**Directions for this task:** Transcribe only part of the material below: the lines from the one containing "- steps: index" through the one containing "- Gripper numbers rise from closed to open", inclusive, exactly as written.

**Source data:**
=== Begin Enclosure ===

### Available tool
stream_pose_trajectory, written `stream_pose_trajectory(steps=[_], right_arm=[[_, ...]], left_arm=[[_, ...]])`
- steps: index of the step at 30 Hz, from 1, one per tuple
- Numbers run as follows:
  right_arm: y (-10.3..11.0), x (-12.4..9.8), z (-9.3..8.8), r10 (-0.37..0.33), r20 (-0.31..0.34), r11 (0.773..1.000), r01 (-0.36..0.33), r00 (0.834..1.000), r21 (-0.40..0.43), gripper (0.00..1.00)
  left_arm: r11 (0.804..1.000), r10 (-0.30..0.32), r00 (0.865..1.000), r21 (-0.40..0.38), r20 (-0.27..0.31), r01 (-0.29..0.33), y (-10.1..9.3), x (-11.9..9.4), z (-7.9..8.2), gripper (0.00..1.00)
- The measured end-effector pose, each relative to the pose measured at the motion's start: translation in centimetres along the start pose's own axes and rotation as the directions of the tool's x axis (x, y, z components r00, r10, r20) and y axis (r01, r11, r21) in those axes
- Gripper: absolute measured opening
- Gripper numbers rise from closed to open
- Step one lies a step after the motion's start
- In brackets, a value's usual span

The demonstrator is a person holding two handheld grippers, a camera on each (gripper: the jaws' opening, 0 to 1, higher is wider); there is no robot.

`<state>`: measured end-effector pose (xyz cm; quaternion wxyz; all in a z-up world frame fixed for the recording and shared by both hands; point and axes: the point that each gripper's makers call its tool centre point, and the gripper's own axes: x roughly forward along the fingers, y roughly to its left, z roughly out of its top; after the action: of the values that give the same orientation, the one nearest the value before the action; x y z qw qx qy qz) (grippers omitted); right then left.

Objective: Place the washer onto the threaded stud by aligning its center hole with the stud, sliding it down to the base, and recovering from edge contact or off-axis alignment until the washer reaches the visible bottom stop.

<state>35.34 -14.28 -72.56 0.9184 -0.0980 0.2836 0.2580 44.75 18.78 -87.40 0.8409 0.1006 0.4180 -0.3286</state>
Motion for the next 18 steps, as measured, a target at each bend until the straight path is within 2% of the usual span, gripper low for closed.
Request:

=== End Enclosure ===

**Result of the exercise:**
- steps: index of the step at 30 Hz, from 1, one per tuple
- Numbers run as follows:
  right_arm: y (-10.3..11.0), x (-12.4..9.8), z (-9.3..8.8), r10 (-0.37..0.33), r20 (-0.31..0.34), r11 (0.773..1.000), r01 (-0.36..0.33), r00 (0.834..1.000), r21 (-0.40..0.43), gripper (0.00..1.00)
  left_arm: r11 (0.804..1.000), r10 (-0.30..0.32), r00 (0.865..1.000), r21 (-0.40..0.38), r20 (-0.27..0.31), r01 (-0.29..0.33), y (-10.1..9.3), x (-11.9..9.4), z (-7.9..8.2), gripper (0.00..1.00)
- The measured end-effector pose, each relative to the pose measured at the motion's start: translation in centimetres along the start pose's own axes and rotation as the directions of the tool's x axis (x, y, z components r00, r10, r20) and y axis (r01, r11, r21) in those axes
- Gripper: absolute measured opening
- Gripper numbers rise from closed to open

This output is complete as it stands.